Defra (the Department for Environment, Food and Rural Affairs)

Paice calls for more honest labelling


Food businesses, including supermarkets and processors, should do more voluntarily to improve country of origin labelling on food products such as meat and dairy, Food Minister Jim Paice said today.

On a visit to Melton Mowbray, home of one of Britain’s most iconic protected foods, the Melton Mowbray Pork Pie, Mr Paice said he wanted to see improved country of origin labelling, particularly for meat and dairy products where confusion can most easily occur.

Jim Paice said:
“It is a priority for the Government to ensure that food labelling is as clear as it could be. I’m therefore calling on the industry to work with us to ensure that people can be confident about the origin of the products they buy.

“I’ve written to food industry leaders to emphasise that we want clarity and transparency for the consumers, who want to make a choice based on the origin of their food – particularly if they believe they’re buying British.

“Some good work is already happening – for example the voluntary agreement agreed recently by the pig meat industry. Individual products such as Sainsbury’s Steak and Cornish Ale Pasty and Asda Chicken Puff Pastry Pie have also been singled out as products which show clearly that the meat is British, and the product is made in Britain.
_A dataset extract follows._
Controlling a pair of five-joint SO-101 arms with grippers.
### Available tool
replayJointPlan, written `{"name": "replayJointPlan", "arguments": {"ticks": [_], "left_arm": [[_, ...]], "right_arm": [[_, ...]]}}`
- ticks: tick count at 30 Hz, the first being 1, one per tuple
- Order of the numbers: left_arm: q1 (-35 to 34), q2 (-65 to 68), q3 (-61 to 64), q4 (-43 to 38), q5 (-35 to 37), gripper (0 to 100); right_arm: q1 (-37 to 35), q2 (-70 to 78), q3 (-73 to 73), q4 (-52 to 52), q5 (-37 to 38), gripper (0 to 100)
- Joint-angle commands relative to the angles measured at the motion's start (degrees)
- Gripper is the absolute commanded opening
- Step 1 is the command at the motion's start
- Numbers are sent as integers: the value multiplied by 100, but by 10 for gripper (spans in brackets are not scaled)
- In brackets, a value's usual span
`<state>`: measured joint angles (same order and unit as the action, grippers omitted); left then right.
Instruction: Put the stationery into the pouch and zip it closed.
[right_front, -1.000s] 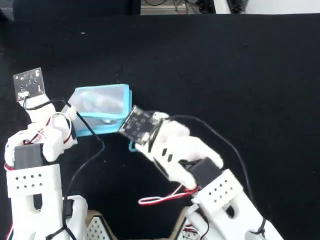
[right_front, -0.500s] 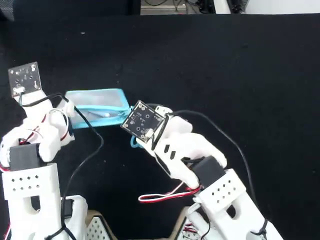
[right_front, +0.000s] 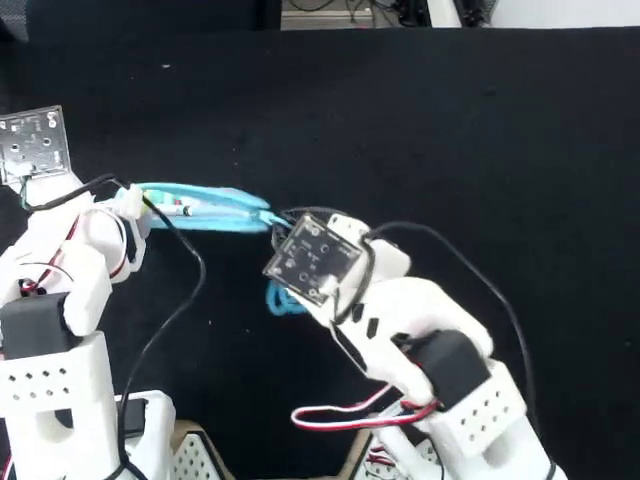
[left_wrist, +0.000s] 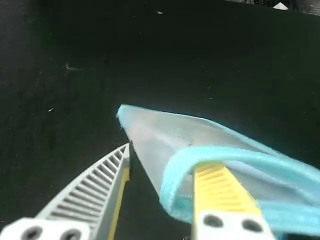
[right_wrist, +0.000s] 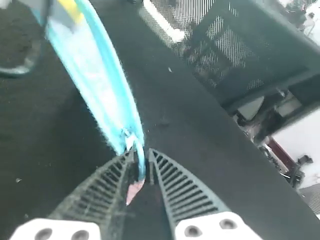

“Where our food comes from is increasingly important to us. I’m here in Melton Mowbray today to see how their pork pie and Stilton cheese industries have used their protected status to increase sales and consumer interest in their product, and the area it comes from.”

The origin labelling of meat, meat products such as pies and ready-meals and dairy products tend to be the most confusing for consumers to understand. Improving labelling for consumers to make it clear where their food comes from is a key objective in developing a voluntary agreement with the industry.

A good practice code already exists within the pig meat industry with many major companies committed to minimum standards on origin labelling, product definitions (eg free range) and breed names on labels.

The EU is considering new rules on origin labelling. While Defra would prefer industry to respond voluntarily to consumer demands for better origin labelling, Defra will also be pressing for the option of compulsion to kept open.